Ainsi, lorsque viendra le temps de concevoir un nouveau programme et d’intervenir sur les

bâtiments, cette tradition de pratiques « réactives » pourrait représenter un écueil et amener les architectes

à négliger l’ensemble de l’héritage de la communauté. Notre mémoire, tout comme les plus récentes

recherches effectuées par des professionnels, montrent que la stratégie de préservation du patrimoine des

Ursulines de Trois-Rivières devra se faire en mode prospectif.

Les analyses morphologiques du domaine foncier des Ursulines de Trois-Rivières présentées

dans ce mémoire montrent l’envergure des liens dynamiques entre la ville environnante, le site conventuel

et ses bâtiments. Intimement liés, ces réseaux expliquent l’ampleur et la difficulté des décisions qui

devront être prises. Dans le passé, les Ursulines ont influencé le développement de la ville; aujourd’hui,

la ville influencera considérablement la vitalité de l’ensemble conventuel. En retour, la densité,

l’effervescence et les choix stratégiques des nouveaux usages influenceront énormément le rayonnement

du pôle urbain.

La ville de Trois-Rivières étant sise entre deux pôles urbains (Montréal et Québec), ses

communautés religieuses évoluent de façon distincte des communautés religieuses appartenant au

contexte de Montréal ou de Québec (Trotier, 1968 et Grenier, 2012). Il existe néanmoins plusieurs points

communs, par exemple, pour chaque communauté, le rôle central qu’y joue une mission sociale

particulière (éducative, hospitalière, etc.).

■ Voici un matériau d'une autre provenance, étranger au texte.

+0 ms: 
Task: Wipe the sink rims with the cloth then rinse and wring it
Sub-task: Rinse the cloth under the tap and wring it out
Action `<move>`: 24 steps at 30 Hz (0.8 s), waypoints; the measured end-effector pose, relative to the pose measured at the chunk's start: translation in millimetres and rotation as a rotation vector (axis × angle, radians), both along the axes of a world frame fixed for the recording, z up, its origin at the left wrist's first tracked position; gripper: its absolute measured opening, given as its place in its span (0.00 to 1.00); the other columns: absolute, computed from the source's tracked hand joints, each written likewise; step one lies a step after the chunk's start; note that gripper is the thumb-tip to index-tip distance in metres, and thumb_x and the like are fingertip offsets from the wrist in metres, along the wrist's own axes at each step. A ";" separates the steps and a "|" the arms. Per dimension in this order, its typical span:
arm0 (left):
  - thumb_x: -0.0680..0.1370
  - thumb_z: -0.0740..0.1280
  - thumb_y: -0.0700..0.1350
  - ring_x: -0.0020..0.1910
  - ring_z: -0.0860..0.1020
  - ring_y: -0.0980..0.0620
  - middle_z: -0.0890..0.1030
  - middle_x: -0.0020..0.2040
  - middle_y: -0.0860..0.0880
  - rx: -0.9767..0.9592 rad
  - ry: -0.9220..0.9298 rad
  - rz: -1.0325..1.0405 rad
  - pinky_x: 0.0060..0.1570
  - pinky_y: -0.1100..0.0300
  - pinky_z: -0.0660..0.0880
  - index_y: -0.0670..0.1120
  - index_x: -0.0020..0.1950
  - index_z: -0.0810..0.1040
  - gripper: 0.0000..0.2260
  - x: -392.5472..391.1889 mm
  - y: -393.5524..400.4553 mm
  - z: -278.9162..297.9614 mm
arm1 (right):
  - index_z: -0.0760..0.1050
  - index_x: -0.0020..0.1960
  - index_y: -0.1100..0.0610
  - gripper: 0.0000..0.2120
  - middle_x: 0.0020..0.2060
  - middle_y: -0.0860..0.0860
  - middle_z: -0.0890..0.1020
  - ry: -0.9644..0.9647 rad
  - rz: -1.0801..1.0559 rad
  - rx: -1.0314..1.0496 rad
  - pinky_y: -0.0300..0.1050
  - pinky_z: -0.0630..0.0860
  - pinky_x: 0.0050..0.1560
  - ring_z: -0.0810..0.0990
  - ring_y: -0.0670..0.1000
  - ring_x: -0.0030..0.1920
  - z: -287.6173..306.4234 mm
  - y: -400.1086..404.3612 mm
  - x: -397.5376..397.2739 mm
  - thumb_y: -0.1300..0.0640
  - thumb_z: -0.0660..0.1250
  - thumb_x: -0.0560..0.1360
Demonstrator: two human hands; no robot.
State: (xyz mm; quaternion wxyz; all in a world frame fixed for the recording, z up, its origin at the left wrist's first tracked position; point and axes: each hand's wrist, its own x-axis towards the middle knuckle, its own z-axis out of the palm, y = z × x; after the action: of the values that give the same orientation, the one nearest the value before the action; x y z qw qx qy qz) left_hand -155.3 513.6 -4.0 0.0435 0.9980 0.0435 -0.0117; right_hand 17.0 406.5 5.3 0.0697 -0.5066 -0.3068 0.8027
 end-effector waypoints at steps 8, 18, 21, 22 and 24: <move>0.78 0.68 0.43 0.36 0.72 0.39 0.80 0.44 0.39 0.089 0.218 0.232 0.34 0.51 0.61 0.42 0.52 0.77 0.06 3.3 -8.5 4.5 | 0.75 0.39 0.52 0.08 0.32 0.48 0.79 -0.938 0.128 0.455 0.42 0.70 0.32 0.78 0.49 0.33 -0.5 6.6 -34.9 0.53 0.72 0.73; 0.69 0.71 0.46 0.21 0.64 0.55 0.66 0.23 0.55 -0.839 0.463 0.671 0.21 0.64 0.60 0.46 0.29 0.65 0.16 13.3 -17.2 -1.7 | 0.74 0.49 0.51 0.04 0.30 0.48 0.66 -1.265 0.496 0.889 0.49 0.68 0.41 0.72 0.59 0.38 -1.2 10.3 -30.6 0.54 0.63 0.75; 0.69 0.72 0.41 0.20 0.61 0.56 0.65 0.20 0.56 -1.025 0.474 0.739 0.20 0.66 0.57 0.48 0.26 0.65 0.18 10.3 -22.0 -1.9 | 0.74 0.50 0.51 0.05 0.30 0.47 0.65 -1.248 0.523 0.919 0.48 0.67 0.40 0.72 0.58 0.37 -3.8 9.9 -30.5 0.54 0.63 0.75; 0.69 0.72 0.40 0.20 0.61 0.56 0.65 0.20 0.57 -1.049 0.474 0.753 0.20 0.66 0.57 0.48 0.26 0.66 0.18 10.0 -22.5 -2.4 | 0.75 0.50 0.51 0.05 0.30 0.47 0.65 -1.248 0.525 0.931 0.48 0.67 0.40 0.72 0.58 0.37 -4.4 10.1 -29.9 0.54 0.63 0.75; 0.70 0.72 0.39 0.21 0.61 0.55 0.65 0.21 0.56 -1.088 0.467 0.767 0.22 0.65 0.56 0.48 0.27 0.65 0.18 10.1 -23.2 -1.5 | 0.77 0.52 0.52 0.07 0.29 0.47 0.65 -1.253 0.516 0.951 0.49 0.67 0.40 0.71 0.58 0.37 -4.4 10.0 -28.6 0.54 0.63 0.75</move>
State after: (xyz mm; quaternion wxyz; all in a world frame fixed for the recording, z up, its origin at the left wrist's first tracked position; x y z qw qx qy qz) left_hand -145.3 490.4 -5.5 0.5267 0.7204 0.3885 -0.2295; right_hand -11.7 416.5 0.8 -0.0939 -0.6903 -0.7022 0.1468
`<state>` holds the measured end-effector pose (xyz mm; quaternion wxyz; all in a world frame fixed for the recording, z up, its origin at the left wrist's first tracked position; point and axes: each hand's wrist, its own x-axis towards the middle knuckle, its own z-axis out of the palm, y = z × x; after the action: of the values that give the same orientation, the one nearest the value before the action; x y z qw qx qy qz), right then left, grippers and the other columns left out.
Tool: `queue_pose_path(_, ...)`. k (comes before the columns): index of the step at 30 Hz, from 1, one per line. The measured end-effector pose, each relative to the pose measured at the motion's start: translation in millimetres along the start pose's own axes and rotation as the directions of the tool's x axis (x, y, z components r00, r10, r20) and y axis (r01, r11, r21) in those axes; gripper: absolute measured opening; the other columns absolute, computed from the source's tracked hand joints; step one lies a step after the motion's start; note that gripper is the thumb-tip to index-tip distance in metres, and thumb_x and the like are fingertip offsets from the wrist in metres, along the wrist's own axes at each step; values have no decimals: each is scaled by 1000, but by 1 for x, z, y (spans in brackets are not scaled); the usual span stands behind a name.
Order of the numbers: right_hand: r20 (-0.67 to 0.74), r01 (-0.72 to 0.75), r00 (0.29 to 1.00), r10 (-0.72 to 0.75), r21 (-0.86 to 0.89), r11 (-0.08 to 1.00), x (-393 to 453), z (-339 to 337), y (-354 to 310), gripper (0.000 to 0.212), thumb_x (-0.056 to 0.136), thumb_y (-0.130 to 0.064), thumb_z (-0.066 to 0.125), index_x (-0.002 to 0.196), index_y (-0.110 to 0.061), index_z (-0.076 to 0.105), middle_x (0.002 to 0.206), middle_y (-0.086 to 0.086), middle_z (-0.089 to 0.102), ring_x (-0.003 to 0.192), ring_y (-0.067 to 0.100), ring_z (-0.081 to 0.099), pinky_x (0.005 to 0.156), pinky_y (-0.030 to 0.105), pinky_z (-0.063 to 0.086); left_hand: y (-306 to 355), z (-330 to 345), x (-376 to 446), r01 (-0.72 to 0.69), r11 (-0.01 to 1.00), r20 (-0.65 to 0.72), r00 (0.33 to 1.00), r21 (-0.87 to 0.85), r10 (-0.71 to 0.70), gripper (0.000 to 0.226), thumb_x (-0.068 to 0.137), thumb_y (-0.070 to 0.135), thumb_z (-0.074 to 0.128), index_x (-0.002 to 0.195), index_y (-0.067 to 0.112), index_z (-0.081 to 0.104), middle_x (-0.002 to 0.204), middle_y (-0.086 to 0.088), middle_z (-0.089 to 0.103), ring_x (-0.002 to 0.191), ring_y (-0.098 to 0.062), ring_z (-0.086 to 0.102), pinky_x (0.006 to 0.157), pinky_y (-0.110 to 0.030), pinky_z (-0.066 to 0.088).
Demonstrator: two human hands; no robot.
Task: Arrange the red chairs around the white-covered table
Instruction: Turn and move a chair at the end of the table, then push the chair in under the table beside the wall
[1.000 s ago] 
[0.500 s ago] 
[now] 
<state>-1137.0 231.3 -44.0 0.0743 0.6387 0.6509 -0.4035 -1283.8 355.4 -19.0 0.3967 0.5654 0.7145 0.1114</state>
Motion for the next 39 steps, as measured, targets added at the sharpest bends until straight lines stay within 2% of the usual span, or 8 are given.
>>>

Ainsi, les Ursulines de Trois-Rivières auront avantage à

s’inspirer des projets de requalification existants. Les Augustines de Québec, les Ursulines de Québec et

les Sœurs Grises de Montréal sont des exemples probants de communautés qui ont su mettre en œuvre

des projets où la transformation des lieux a dû se combiner à des stratégies de continuité pour assurer la

préservation du patrimoine matériel et immatériel. Les projets et les analyses déjà réalisées par d’autres

communautés constituent des précédents heureux qui permettront aux Ursulines de Trois-Rivières

d’éviter de reproduire les erreurs de leurs prédécesseurs et de miser sur les interventions qui furent

couronnées de succès. Cela dit, il faut bien retenir que chaque monastère est le reflet de sa réalité locale

par les liens étroits qu’il entretient avec son contexte urbain et que, ce faisant, chaque communauté

religieuse doit trouver des solutions adaptées à sa situation particulière.